━━━━━ Data provided ━━━━━

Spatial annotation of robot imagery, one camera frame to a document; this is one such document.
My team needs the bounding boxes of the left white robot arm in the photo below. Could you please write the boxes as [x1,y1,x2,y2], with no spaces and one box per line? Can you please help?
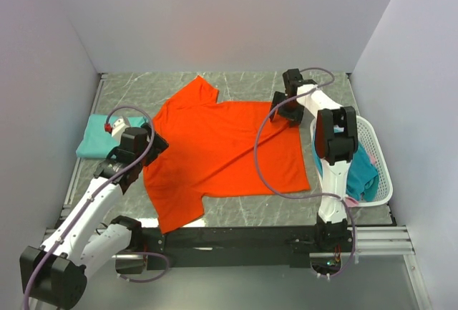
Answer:
[19,124,168,309]

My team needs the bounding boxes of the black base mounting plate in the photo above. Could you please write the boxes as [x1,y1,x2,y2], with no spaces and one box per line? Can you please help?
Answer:
[122,225,354,268]

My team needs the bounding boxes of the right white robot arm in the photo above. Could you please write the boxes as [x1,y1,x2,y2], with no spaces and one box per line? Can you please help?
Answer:
[269,69,359,252]

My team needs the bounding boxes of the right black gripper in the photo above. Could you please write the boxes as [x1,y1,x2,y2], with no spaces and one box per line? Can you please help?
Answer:
[269,92,305,128]

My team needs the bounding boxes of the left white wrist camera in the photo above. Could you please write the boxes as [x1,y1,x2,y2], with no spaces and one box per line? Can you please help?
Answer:
[104,116,131,142]

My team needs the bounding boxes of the white plastic laundry basket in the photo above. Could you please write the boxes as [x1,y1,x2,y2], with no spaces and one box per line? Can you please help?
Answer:
[310,115,393,208]

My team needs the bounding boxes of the teal t-shirt in basket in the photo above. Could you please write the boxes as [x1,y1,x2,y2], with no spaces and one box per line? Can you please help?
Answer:
[311,125,379,203]

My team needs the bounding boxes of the aluminium frame rail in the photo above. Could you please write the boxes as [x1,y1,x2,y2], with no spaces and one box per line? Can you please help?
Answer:
[56,224,414,263]

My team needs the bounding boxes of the folded mint green t-shirt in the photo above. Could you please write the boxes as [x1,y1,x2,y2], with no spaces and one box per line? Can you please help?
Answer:
[75,113,150,160]

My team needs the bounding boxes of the pink garment in basket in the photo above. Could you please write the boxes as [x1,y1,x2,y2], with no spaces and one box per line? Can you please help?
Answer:
[345,154,377,207]

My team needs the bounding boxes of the orange t-shirt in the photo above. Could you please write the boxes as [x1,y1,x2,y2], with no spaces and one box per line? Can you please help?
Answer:
[143,77,311,233]

━━━━━

Aim of the task
Repeat exactly, and only, the lines from the one containing "My team needs the bounding boxes of the teal" through the last line above.

Your solution
My team needs the bounding boxes of the teal t-shirt in basket in the photo above. Could you please write the boxes as [x1,y1,x2,y2], with no spaces and one box per line? Can you please help?
Answer:
[311,125,379,203]

My team needs the bounding boxes of the aluminium frame rail in the photo above. Could you please write the boxes as [x1,y1,x2,y2], with no spaces and one box per line? Can you please help?
Answer:
[56,224,414,263]

My team needs the bounding boxes of the folded mint green t-shirt in the photo above. Could you please write the boxes as [x1,y1,x2,y2], with no spaces and one box per line? Can you please help?
Answer:
[75,113,150,160]

My team needs the bounding boxes of the pink garment in basket in the photo above. Could you please write the boxes as [x1,y1,x2,y2], with no spaces and one box per line? Can you please help?
Answer:
[345,154,377,207]

My team needs the bounding boxes of the orange t-shirt in the photo above. Could you please write the boxes as [x1,y1,x2,y2], with no spaces and one box per line? Can you please help?
Answer:
[143,77,311,233]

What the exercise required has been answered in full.